About this task =
Would you repeat the data below exactly, taking out the images?

Information provided =
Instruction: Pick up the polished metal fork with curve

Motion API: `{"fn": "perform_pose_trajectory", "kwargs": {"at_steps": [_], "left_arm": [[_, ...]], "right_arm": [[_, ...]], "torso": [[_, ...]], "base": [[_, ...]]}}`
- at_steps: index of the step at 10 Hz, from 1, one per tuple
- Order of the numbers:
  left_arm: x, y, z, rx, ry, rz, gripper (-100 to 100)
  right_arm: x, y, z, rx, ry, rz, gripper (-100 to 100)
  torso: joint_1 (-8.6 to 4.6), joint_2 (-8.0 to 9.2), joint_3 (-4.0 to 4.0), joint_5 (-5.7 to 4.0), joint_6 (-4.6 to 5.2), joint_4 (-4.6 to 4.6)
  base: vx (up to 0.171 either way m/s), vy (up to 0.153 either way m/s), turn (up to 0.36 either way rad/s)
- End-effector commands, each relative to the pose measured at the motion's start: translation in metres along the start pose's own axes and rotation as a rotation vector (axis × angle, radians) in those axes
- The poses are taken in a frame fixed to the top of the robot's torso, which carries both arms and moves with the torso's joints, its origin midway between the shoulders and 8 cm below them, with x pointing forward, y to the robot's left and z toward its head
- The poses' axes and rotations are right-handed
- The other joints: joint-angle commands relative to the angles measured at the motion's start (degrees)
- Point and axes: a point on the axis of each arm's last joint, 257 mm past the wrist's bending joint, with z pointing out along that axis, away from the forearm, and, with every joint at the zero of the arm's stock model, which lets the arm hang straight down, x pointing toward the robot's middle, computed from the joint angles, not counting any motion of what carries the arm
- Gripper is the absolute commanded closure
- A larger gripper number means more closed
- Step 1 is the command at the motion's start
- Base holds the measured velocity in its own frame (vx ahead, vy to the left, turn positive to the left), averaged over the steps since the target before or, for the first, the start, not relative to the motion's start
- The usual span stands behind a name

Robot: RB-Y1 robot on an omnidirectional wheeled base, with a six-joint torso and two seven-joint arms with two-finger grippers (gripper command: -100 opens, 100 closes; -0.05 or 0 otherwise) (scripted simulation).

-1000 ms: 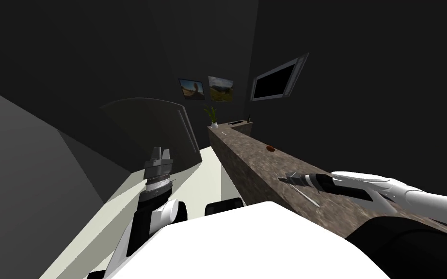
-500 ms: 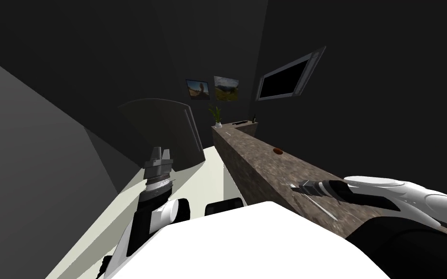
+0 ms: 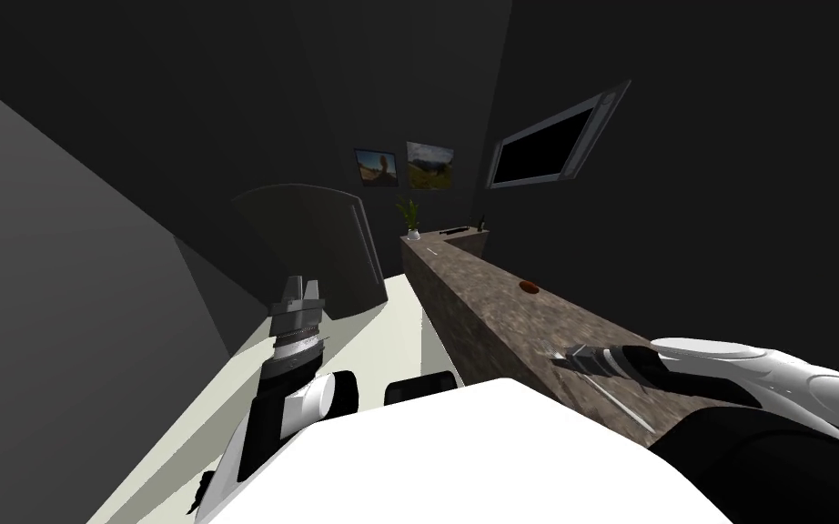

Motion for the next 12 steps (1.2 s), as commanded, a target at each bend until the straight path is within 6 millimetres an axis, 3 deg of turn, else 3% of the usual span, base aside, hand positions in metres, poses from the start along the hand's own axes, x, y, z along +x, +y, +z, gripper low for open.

Answer to the exercise =
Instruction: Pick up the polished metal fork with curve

Motion API: `{"fn": "perform_pose_trajectory", "kwargs": {"at_steps": [_], "left_arm": [[_, ...]], "right_arm": [[_, ...]], "torso": [[_, ...]], "base": [[_, ...]]}}`
- at_steps: index of the step at 10 Hz, from 1, one per tuple
- Order of the numbers:
  left_arm: x, y, z, rx, ry, rz, gripper (-100 to 100)
  right_arm: x, y, z, rx, ry, rz, gripper (-100 to 100)
  torso: joint_1 (-8.6 to 4.6), joint_2 (-8.0 to 9.2), joint_3 (-4.0 to 4.0), joint_5 (-5.7 to 4.0), joint_6 (-4.6 to 5.2), joint_4 (-4.6 to 4.6)
  base: vx (up to 0.171 either way m/s), vy (up to 0.153 either way m/s), turn (up to 0.36 either way rad/s)
- End-effector commands, each relative to the pose measured at the motion's start: translation in metres along the start pose's own axes and rotation as a rotation vector (axis × angle, radians) in those axes
- The poses are taken in a frame fixed to the top of the robot's torso, which carries both arms and moves with the torso's joints, its origin midway between the shoulders and 8 cm below them, with x pointing forward, y to the robot's left and z toward its head
- The poses' axes and rotations are right-handed
- The other joints: joint-angle commands relative to the angles measured at the motion's start (degrees)
- Point and axes: a point on the axis of each arm's last joint, 257 mm past the wrist's bending joint, with z pointing out along that axis, away from the forearm, and, with every joint at the zero of the arm's stock model, which lets the arm hang straight down, x pointing toward the robot's middle, computed from the joint angles, not counting any motion of what carries the arm
- Gripper is the absolute commanded closure
- A larger gripper number means more closed
- Step 1 is the command at the motion's start
- Base holds the measured velocity in its own frame (vx ahead, vy to the left, turn positive to the left), averaged over the steps since the target before or, for the first, the start, not relative to the motion's start
- The usual span stands behind a name

Robot: RB-Y1 robot on an omnidirectional wheeled base, with a six-joint torso and two seven-joint arms with two-finger grippers (gripper command: -100 opens, 100 closes; -0.05 or 0 otherwise) (scripted simulation).

-1000 ms: 
-500 ms: 
+0 ms: 

Motion for the next 12 steps (1.2 s), as commanded, a target at each bend until the straight path is within 6 millimetres an axis, 3 deg of turn, else 3% of the usual span, base aside, hand positions in metres, poses from the start along the hand's own axes, x, y, z along +x, +y, +z, gripper low for open.

No further output is required.